Output the listing below exactly, minus its images.

---+---

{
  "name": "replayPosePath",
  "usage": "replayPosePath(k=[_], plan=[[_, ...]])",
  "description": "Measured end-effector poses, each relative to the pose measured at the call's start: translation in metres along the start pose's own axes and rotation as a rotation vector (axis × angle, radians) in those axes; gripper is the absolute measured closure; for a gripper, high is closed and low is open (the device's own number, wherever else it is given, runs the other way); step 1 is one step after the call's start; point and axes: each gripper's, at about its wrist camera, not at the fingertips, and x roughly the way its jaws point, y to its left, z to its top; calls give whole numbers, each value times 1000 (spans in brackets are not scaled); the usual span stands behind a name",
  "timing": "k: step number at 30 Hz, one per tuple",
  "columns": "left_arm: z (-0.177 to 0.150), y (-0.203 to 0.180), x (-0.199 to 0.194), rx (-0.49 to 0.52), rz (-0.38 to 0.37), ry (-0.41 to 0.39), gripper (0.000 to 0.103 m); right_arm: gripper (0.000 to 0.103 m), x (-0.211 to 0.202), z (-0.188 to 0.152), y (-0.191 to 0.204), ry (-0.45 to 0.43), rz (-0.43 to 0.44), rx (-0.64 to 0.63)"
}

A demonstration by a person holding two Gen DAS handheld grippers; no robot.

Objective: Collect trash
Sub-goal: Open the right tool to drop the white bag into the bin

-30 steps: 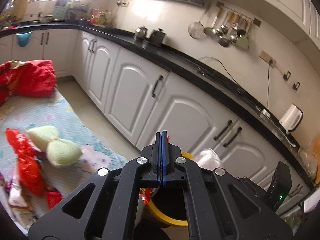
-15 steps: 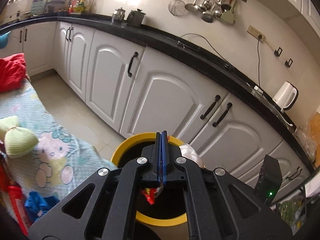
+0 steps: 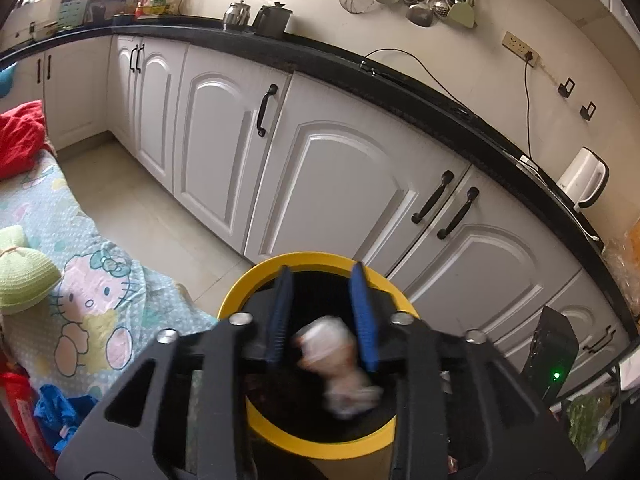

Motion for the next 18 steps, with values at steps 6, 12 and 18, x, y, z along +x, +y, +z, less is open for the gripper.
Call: replayPosePath(k=[6,12,18], plan=[[-2,16,-14,-30,47,-16,50,38,-5,2,0,-9,-16,4],[-4,45,-38,-79,117,-37,17,36,-13,5,10,-26,-10,0],[-7,70,-66,-103,184,-72,11,33,-24,11,35,-41,28,-31]])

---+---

**TASK RESULT:**
{
  "name": "replayPosePath",
  "usage": "replayPosePath(k=[_], plan=[[_, ...]])",
  "description": "Measured end-effector poses, each relative to the pose measured at the call's start: translation in metres along the start pose's own axes and rotation as a rotation vector (axis × angle, radians) in those axes; gripper is the absolute measured closure; for a gripper, high is closed and low is open (the device's own number, wherever else it is given, runs the other way); step 1 is one step after the call's start; point and axes: each gripper's, at about its wrist camera, not at the fingertips, and x roughly the way its jaws point, y to its left, z to its top; calls give whole numbers, each value times 1000 (spans in brackets are not scaled); the usual span stands behind a name",
  "timing": "k: step number at 30 Hz, one per tuple",
  "columns": "left_arm: z (-0.177 to 0.150), y (-0.203 to 0.180), x (-0.199 to 0.194), rx (-0.49 to 0.52), rz (-0.38 to 0.37), ry (-0.41 to 0.39), gripper (0.000 to 0.103 m); right_arm: gripper (0.000 to 0.103 m), x (-0.211 to 0.202), z (-0.188 to 0.152), y (-0.191 to 0.204), ry (-0.45 to 0.43), rz (-0.43 to 0.44), rx (-0.64 to 0.63)"
}

A demonstration by a person holding two Gen DAS handheld grippers; no robot.

Objective: Collect trash
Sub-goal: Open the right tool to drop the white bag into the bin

-30 steps: 
-15 steps: 
+0 steps: 

Motion for the next 18 steps, with values at steps 6, 12 and 18, x, y, z along +x, +y, +z, less is open for the gripper.
Call: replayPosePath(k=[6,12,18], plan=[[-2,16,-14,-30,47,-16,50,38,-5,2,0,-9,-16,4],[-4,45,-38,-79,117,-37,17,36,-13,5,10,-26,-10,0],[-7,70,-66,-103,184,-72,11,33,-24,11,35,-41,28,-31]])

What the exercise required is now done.